TASK REQUIREMENTS -
Pick out all lines with the word "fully" from the records that follow.

DATA SUPPLIED -
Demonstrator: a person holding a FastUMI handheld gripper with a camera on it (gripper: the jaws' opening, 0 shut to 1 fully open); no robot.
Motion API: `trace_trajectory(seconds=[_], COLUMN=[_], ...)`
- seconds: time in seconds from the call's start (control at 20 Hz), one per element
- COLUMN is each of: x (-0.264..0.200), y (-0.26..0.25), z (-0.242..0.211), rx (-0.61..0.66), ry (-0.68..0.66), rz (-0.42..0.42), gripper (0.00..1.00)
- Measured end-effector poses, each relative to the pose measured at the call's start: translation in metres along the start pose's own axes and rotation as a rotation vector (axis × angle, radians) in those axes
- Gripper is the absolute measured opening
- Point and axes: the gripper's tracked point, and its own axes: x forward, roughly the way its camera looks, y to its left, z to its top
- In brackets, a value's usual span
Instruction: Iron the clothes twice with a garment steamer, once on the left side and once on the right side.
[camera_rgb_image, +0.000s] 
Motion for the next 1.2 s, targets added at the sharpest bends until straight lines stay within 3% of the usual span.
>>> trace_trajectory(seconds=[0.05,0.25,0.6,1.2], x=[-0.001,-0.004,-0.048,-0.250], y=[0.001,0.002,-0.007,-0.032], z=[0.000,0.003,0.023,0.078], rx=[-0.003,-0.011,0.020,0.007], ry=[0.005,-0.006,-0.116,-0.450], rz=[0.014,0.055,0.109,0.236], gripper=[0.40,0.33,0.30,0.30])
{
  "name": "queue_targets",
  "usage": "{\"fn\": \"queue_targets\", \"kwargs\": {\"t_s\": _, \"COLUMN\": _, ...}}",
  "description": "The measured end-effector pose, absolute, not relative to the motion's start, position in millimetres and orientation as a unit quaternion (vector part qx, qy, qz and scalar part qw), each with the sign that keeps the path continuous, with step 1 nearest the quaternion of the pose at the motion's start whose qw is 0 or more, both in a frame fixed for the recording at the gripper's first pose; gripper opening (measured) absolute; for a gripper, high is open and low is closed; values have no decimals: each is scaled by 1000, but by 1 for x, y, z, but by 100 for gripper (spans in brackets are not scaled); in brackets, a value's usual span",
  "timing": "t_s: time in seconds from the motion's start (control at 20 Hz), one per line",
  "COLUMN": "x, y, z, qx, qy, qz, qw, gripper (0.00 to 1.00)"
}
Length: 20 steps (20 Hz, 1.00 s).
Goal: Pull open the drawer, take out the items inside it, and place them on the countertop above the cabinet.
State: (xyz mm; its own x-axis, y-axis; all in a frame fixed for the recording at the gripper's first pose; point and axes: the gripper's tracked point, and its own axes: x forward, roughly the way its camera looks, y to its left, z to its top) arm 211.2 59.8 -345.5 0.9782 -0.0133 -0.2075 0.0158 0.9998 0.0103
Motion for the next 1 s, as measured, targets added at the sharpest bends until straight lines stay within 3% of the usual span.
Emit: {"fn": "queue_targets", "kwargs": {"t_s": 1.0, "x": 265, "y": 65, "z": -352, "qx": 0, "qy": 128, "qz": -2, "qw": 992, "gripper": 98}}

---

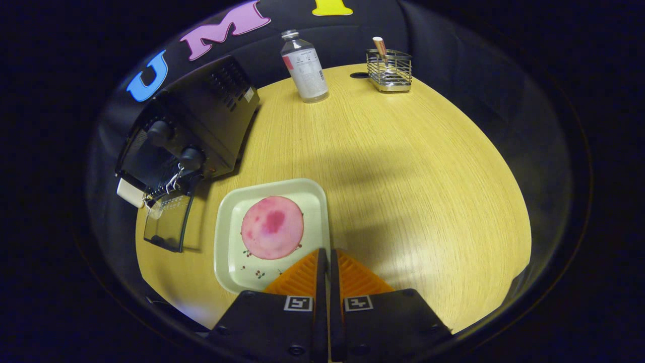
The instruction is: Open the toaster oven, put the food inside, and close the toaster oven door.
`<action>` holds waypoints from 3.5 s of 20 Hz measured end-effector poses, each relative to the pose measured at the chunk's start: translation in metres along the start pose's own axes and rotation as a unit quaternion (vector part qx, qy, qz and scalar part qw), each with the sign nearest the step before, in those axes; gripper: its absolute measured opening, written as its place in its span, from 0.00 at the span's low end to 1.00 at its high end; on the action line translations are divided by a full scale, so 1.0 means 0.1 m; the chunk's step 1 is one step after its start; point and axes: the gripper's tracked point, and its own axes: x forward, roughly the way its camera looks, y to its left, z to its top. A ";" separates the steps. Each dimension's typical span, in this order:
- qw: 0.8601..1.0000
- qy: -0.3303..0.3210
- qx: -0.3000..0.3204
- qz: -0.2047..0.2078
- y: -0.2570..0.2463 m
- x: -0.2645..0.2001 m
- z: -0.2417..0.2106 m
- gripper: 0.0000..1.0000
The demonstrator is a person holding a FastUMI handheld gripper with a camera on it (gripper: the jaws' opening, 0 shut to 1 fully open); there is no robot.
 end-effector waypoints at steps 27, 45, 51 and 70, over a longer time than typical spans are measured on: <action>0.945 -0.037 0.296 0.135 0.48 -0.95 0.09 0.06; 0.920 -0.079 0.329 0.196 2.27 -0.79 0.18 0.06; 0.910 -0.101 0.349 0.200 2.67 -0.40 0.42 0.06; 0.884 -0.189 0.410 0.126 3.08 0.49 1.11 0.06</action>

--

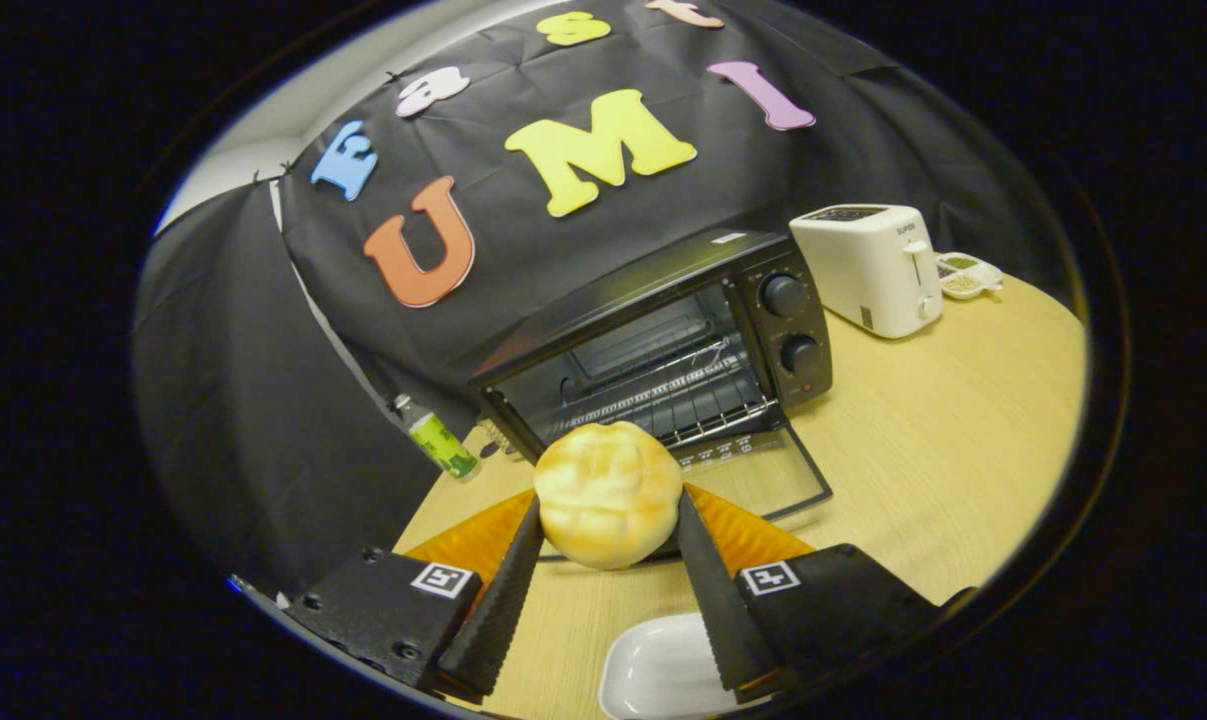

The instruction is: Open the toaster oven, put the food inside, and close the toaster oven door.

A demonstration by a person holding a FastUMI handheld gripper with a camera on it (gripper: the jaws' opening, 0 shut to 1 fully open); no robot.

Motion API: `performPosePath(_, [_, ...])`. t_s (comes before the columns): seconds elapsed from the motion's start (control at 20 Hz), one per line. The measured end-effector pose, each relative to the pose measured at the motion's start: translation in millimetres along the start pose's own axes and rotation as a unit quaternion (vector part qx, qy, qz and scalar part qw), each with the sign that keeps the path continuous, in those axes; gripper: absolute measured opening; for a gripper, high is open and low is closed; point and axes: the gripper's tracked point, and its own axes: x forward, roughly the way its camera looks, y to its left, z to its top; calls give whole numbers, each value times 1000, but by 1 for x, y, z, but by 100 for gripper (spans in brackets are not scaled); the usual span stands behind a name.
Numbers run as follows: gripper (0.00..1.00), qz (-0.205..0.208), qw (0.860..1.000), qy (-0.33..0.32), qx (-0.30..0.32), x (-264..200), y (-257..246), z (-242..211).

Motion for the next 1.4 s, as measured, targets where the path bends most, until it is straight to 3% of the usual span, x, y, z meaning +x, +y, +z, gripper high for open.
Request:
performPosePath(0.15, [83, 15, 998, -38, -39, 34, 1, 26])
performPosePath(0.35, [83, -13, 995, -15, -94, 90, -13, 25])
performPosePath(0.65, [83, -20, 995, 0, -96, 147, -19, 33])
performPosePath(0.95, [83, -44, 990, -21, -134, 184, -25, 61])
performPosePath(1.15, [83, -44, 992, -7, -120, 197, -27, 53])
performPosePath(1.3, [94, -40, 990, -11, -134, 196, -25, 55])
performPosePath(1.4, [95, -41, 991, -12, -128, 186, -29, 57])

OUTPUT FOR THIS EXERCISE -
Demonstrator: a person holding a FastUMI handheld gripper with a camera on it (gripper: the jaws' opening, 0 shut to 1 fully open); no robot.
The demonstrator is a person holding a FastUMI handheld gripper with a camera on it (gripper: the jaws' opening, 0 shut to 1 fully open); there is no robot.
A demonstration by a person holding a FastUMI handheld gripper with a camera on it (gripper: the jaws' opening, 0 shut to 1 fully open); no robot.

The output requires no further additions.